[summary: Consider evaluating, in June of 2016, the question: "What is the probability of Hillary Clinton winning the 2016 US presidential election?"

- On the
**propensity**view, Hillary has some fundamental chance of winning the election. To ask about the probability is to ask about this objective chance. - On the
**subjective**view, saying that Hillary has an 80% chance of winning the election summarizes our*knowledge about*the election, or, equivalently, our*state of uncertainty*given what we currently know. - On the
**frequentist**view, we cannot formally or rigorously say anything about the 2016 presidential election, because it only happens once.]

## Betting on one-time events

Consider evaluating, in June of 2016, the question: "What is the probability of Hillary Clinton winning the 2016 US presidential election?"

On the **propensity** view, Hillary has some fundamental chance of winning the election. To ask about the probability is to ask about this objective chance.

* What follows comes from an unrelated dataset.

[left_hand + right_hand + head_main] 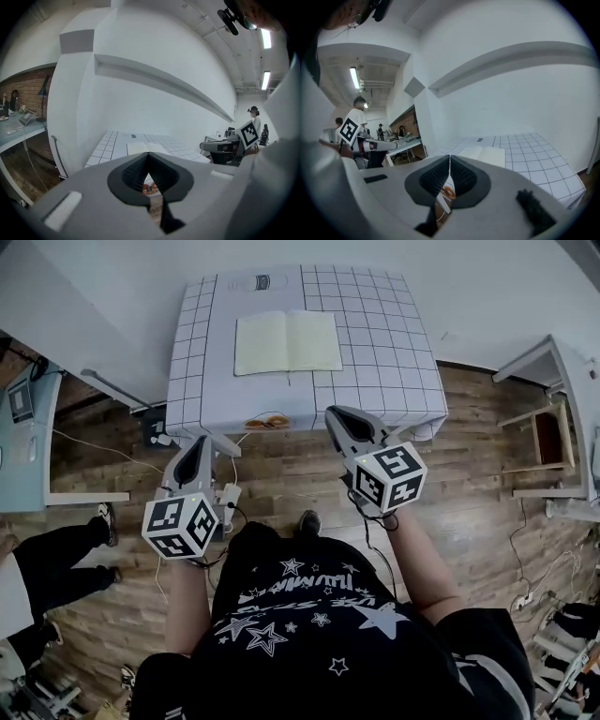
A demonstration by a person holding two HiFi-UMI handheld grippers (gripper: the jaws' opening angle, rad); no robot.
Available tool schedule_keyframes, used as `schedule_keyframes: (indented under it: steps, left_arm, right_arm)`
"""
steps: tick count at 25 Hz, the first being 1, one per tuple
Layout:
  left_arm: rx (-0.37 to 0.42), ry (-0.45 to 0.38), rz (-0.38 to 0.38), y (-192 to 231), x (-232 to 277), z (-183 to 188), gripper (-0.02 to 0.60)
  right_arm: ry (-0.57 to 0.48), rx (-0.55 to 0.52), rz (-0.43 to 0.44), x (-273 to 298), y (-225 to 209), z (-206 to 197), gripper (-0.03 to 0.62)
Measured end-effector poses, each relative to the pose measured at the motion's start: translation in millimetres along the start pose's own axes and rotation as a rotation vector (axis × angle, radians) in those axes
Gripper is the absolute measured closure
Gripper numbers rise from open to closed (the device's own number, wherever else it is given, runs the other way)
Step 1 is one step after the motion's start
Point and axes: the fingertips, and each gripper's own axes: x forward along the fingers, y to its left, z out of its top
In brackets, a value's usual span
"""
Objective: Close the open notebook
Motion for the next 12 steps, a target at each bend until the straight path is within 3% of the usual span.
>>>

If we see a prediction market in which prices move after each new poll — so that it says 60% one day, and 80% a week later — then clearly the prediction market isn't giving us very strong information about this objective chance, since it doesn't seem very likely that Clinton's *real* chance of winning is swinging so rapidly.

On the **frequentist** view, we cannot formally or rigorously say anything about the 2016 presidential election, because it only happens once. We can't *observe* a frequency with which Clinton wins presidential elections. A frequentist might concede that they would cheerfully buy for \$1 a ticket that pays \$20 if Clinton wins, considering this a favorable bet in an *informal* sense, while insisting that this sort of reasoning isn't sufficiently rigorous, and therefore isn't suitable for being included in science journals.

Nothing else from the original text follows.